DGQF and DQL as I Understand Them

Jul 26, 2018, 12:27 PM

Tags: domino dgqf

At CollabSphere this year, the big information coming from HCL was detail about the Domino General Query Facility (DGQF) and its associated language, Domino Query Language (DQL). They originally announced this a few weeks ago, but it was good to have had some time to let the dust settle and to see the specifics.

Because it was discussed alongside the domino-db Node.js package and because it's one of the first real new ways we'll interact with data in a Domino DB in a while, it's a bit difficult to identify just what it is and what it is not. Here's how I understood it:

What DGQF Is

DGQF is, at least conceptually, a "meta" layer on top of the existing NIF indexing facility. It doesn't provide a core change to the actual storage of documents, but instead treats existing view indexes as (roughly) analagous to both SQL table indexes and SQL views. It trawls through the design elements of a database to analyze their selection formulae and columns to use applicable ones as implicit indexes and also to allow access to arbtirary collections within queries.

Implicit Indexes

Other than the design collection and the "optimize document table" option in a DB, an NSF doesn't really have much in the way of indexing note contents by default. So, if you have a query asking for all documents where FirstName is Bob, a program has no choice but to look through every document for that key/value match. If, however, you create a view that has a column showing the FirstName field, you now have a much-faster index you can use. It's this sort of view that the DGQF picks up on implicitly, using them to accelerate queries: views showing all documents with either a default sort or "click to sort" column showing explicitly a field (and not a formula).

Access to Arbitrary Collection Data

For those qualifying views plus others, you can reference a view by name or alias to compare to a column value by programmatic name (often either the field name for simple columns or something like $4 by default for formulas).

"In" clauses

Additionally, you can use view (and folder, I think) names to refine queries for documents that are in one or more of these collections, equivalent to an "in" subquery or view reference in SQL

What DQL Is

In short, DQL is the human-readable query language used to access DGQF. It's reasonably SQL-like (though it is not SQL) and tends to look like FirstName='Bob' and in all ('Managers', 'Active Users'). This is the language you will use, and so "DGQF" and "DQL" will generally refer to the same thing in practice.

In practice, this is implemented as a new method on the Database class in each high-level language supported by Domino, plus a Node-styled variant in domino-db.

What DGQF and DQL Are Not

Since DGQF sits on top of NIF (and probably the FT index eventually), it's not a core change to data storage. Eventually, the same abilities and limits of Domino remain as they are with respect to this.

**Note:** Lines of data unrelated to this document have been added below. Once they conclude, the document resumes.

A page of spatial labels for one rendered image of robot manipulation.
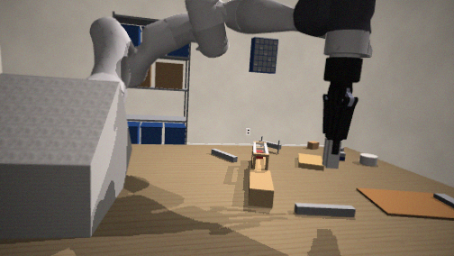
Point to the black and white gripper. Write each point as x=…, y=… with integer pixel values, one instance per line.
x=338, y=105

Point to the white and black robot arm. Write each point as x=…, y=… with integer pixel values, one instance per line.
x=344, y=23

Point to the white short cylinder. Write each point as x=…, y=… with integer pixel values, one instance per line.
x=368, y=159

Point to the tan flat rectangular board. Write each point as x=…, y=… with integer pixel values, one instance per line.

Additionally, DQL is, I believe, a query language only: it does not provide a mechanism for creating, modifying, or deleting existing documents. Instead, it is essentially a super-powered and much-smarter version of database.search(…): you can use it to find documents and the processing of them is up to your program.

That last point was a bit muddied by its pairing with the domino-db Node.js package: the Node.js package provides bulk operations that are paired with DQL queries, but that is a function of that library specifically, not DQL or DGQF.

Why It's Cool

Though it's not a reworking of the core NSF, what DGQF does do is abstract away a lot of the manual looping and lookups that we've always had to do, and it allows the system to optimize and do things more efficiently than when written out procedurally. So, while there's theoretically nothing that DGQF does that we couldn't do before, it allows us to do those things with far, far less code and with automatic optimization.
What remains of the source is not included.